Sepp Krisztián, Kiss Péter Sándor, László Anna, Valkusz Zsuzsanna, Radács Marianna, Gálfi Márta, Molnár Zsolt
1 Szegedi Tudományegyetem, Szent-Györgyi Albert Orvostudományi Kar, Belgyógyászati Klinika, Endokrinológiai és Anyagcsere Osztály Szeged Magyarország.
2 Szegedi Tudományegyetem, Juhász Gyula Pedagógusképző Kar, Alkalmazott Egészségtudományi és Környezeti Nevelés Intézet, Környezet-biológia és Környezeti Nevelési Tanszék Szeged Magyarország.
Orv Hetil. 2025 Aug 3;166(31):1209-1216. doi: 10.1556/650.2025.33353.
Introduction: By the 3rd millennium, the Earth as a living environment had been altered by environmental stresses. For 25 years, our research group has been thematically engaged in model studies of homeostatic disruptor effects. These have enabled thematic studies to follow the effects of chemical agents, e.g., the combined effects of chlorobenzenes (hexachlorobenzene : 1,2,4-trichlorobenzene 1 : 1), which have endocrine disrupting properties. Objective: We aimed to develop a test model system to investigate the effects of endocrine disruptors in a validated test system. Method: In the test system, male and female Wistar rats were used as model animals for in vivo studies. Subtoxicity was controlled by liver enzymes and body weight and physiological characterization. The exposure pathway was standardized. Then, the organism-level sub-toxic dose range and the time windows for acute and chronic monitoring of subtoxicity were defined. Plasma arginine vasopressin, and oxytocin levels were measured by RIA and LIA. Data were evaluated using SAS and ANOVA. Results: A stable in vivo control system had to be established to monitor the biological effects. The chlorobenzene exposures were standardized via gastrointestinal probe, in a final volume of 1.0 ml per day, at doses of 0.1 and 1.0 µg/kg body weight. The chlorobenzene potency model compounds were optimized during in vivo gastrointestinal exposure. Exposures were standardized: via gastrointestinal probe, 1 ml final volume per day, at doses of 0.1 and 1.0 µg/kg body weight. Experimental time intervals were 0–90 days. Discussion: In our work, we have succeeded in developing a test system to establish a validated method for monitoring chemical environmental exposures. We have also developed a standardised procedure for the determination of human toxicity potentials. Conclusion: A validated test system has been developed to test for persistent organic pollutants, which are nowadays a major health concern, making their testing of real relevance in clinical practice. Orv Hetil. 2025; 166(31): 1209–1216.
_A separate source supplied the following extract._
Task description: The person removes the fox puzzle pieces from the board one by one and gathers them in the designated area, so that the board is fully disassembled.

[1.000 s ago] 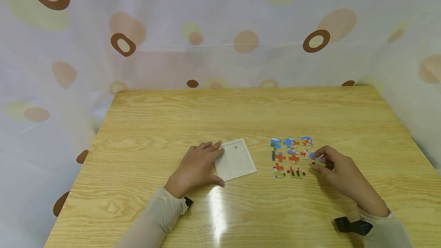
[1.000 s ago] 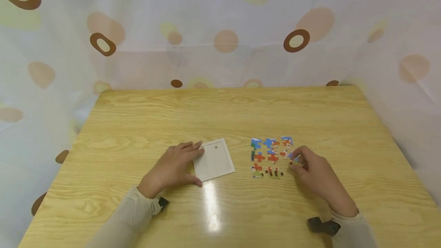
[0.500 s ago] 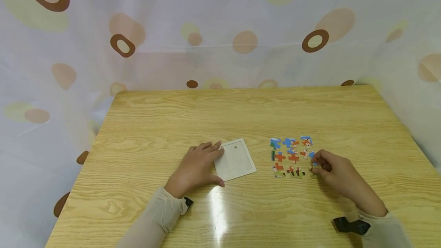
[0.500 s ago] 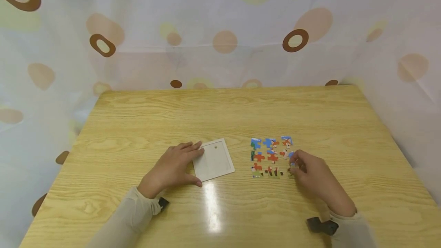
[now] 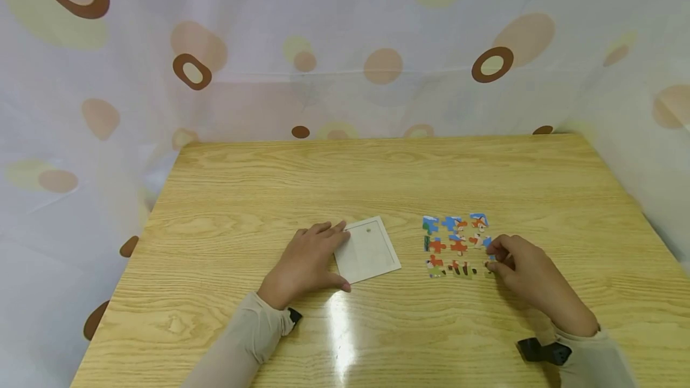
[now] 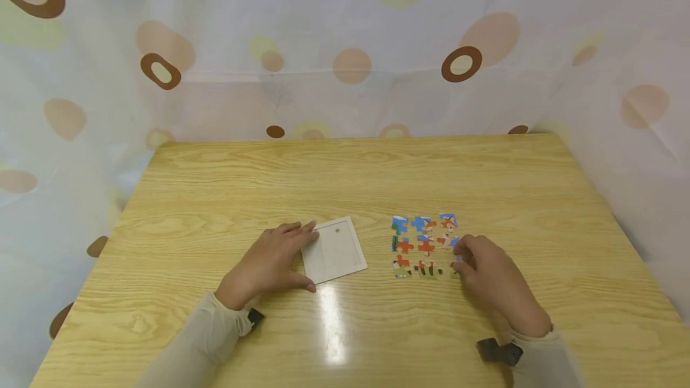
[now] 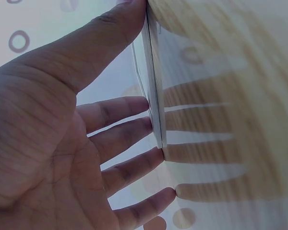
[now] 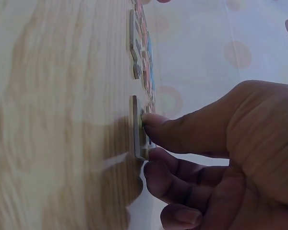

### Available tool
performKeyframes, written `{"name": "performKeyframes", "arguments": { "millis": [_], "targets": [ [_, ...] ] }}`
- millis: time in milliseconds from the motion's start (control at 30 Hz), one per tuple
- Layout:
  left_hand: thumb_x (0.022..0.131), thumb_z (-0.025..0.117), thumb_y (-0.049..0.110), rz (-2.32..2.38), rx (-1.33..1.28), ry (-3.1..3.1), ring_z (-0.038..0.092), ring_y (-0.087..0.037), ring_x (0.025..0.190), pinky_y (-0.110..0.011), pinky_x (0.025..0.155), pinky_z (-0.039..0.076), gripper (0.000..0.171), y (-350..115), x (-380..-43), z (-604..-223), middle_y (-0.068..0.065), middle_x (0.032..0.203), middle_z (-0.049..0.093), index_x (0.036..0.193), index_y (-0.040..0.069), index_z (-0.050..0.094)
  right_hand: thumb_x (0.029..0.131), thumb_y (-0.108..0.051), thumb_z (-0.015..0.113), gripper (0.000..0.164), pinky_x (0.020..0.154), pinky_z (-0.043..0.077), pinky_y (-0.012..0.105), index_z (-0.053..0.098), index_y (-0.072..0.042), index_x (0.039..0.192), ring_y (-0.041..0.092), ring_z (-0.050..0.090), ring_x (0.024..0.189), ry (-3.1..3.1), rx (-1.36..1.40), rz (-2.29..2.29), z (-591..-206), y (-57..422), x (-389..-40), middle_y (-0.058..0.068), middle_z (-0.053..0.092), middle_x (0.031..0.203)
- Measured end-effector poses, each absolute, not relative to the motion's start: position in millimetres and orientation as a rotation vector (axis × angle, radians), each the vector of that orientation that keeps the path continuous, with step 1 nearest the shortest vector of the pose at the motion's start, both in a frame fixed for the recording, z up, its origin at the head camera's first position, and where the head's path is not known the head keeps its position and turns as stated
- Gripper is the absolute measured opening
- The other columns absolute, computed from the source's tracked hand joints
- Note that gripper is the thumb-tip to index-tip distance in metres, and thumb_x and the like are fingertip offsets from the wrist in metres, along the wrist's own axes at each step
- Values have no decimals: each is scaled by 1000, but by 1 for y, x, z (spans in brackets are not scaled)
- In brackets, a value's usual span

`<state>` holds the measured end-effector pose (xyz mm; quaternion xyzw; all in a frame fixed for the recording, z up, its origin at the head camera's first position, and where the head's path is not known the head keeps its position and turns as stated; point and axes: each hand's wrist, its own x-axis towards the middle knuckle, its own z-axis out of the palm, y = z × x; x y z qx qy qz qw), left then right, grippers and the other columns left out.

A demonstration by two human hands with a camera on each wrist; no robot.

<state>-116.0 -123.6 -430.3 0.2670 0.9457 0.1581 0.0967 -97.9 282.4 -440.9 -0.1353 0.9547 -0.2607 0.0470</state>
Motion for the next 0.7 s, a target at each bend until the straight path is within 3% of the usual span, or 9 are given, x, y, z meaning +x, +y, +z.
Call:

到第三个千年时,地球作为一个生存环境已因环境压力而发生改变。25年来,我们的研究团队一直致力于稳态干扰物效应的模型研究。这些研究使得能够进行专题研究,以追踪化学制剂的效应,例如具有内分泌干扰特性的氯苯(六氯苯:1,2,4-三氯苯1:1)的联合效应。目的:我们旨在开发一种测试模型系统,以便在经过验证的测试系统中研究内分泌干扰物的效应。方法:在该测试系统中,雄性和雌性Wistar大鼠被用作体内研究的模型动物。通过肝酶、体重和生理特征来控制亚毒性。暴露途径实现了标准化。然后,确定了生物体水平的亚毒性剂量范围以及亚毒性急性和慢性监测的时间窗。通过放射免疫分析(RIA)和发光免疫分析(LIA)测量血浆精氨酸加压素和催产素水平。使用SAS和方差分析(ANOVA)对数据进行评估。结果:必须建立一个稳定的体内对照系统来监测生物学效应。通过胃肠探针将氯苯暴露标准化,每天最终体积为1.0 ml,剂量为0.1和1.0μg/kg体重。氯苯效力模型化合物在体内胃肠暴露期间得到优化。暴露实现了标准化:通过胃肠探针,每天最终体积为1 ml,剂量为0.1和1.0μg/kg体重。实验时间间隔为0至90天。讨论:在我们的工作中,我们成功开发了一种测试系统,以建立一种经过验证的监测化学环境暴露的方法。我们还开发了一种用于确定人类毒性潜力的标准化程序。结论:已开发出一种经过验证的测试系统,用于检测持久性有机污染物,如今这些污染物是主要的健康问题,这使得它们的测试在临床实践中具有实际意义。《匈牙利医学周报》。2025年;166(31):1209–1216。